While the peppers are cooking, start making the stuffing. In a medium pot, add the quinoa to 2 cups of low-boiling water (add a pinch of salt). Put lid on top. Cook until liquid is gone and quinoa is fluffy. This usually takes about 15 minutes to cook. Remove from heat and fluff with fork. Set aside.
Heat oil in a large skillet, over medium heat. Add onion and sauté until translucent, about 3-5 minutes.
Add mushrooms and garlic, sauté until mushrooms are softened, about 4-6 minutes.
Add the tomato paste and spices, cook for 1-2 minutes. Stir often.
Add the vegetable broth and bring to a simmer for 1-2 minutes.

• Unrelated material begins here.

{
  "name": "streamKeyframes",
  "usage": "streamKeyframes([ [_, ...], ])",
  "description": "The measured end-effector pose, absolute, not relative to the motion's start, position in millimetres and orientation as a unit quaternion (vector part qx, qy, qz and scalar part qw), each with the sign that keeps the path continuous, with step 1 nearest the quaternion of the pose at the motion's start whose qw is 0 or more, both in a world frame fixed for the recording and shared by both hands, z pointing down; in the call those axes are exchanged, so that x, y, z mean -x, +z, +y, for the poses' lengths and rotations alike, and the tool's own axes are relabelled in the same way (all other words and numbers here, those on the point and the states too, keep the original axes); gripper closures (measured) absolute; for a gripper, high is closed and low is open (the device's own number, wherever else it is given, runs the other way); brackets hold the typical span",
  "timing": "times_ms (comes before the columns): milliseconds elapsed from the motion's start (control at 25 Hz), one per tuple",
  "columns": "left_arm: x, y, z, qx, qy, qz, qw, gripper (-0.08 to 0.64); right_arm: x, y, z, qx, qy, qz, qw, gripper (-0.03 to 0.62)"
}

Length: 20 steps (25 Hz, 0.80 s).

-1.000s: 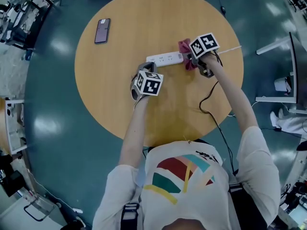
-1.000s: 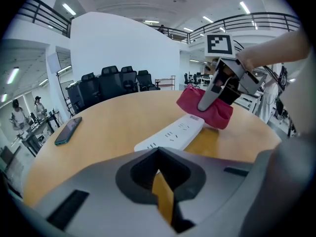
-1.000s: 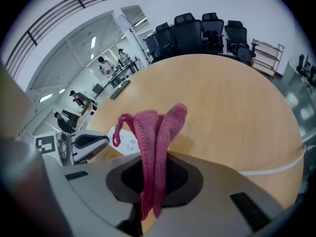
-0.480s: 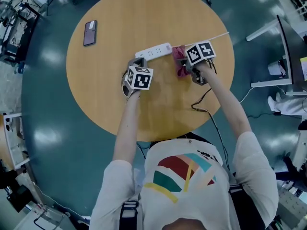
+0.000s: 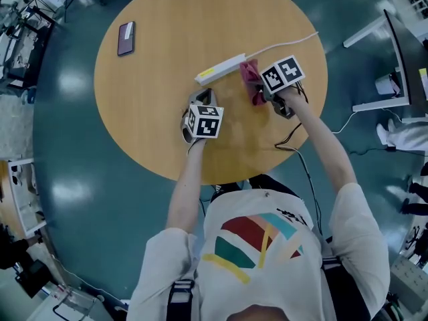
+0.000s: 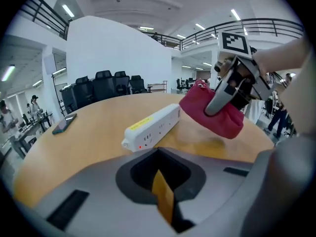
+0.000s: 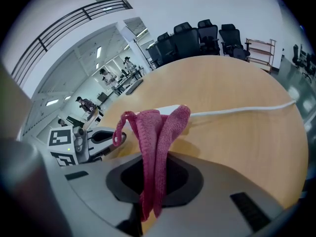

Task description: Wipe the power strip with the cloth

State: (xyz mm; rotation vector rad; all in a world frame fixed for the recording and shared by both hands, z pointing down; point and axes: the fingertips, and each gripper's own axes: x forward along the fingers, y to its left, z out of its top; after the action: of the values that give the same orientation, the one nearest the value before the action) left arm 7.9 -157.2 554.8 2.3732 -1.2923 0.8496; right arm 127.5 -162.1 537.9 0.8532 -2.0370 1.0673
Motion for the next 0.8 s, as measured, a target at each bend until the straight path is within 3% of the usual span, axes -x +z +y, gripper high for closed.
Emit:
streamKeyframes([
  [400,9,534,-187,-0.837,0.299,-0.448,0.1,0.523,-103,522,-151,-0.327,0.399,-0.797,0.315,0.552],
  [680,34,521,-221,-0.832,0.286,-0.464,0.1,0.523,-103,526,-144,-0.335,0.387,-0.793,0.33,0.554],
  [800,39,524,-217,-0.83,0.282,-0.473,0.093,0.523,-100,522,-150,-0.34,0.395,-0.799,0.3,0.552],
])
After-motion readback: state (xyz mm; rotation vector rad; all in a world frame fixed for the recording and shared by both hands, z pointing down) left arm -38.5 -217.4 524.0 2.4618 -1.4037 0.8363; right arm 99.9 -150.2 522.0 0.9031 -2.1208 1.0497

Add cooked quinoa, beans and corn. Combine well. Taste for seasoning and add more as needed. Cook for another 5-8 minutes, until liquid has cooked down. Stir often. Remove from heat and set aside.
Divide stuffing mixture evenly among peppers, gently packing it down and making sure to fully fill each pepper. Place them upright on a large rimmed baking sheet (line with parchment paper or foil). Leave 1-inch between each pepper. Bake until quinoa is lightly browned and crispy on top, about 15-20 minutes.
Topping Ideas: vegan sour cream, fresh-cut cilantro, squeeze of lime, hot sauce, salsa, avocado and diced red onion.
*Vegetable Broth: I like to use low sodium broth, so I can control the salt taste. Some broths are too salty and can ruin a good recipe. If you would like to use a regular broth, make sure to cut down the added salt in the recipe. Taste as you go along. Another option, is to blend low sodium and regular broth together.
*If you'd like the pepper to be more tender, let it cook 10 minutes longer. Cook less if you'd like a crisper texture.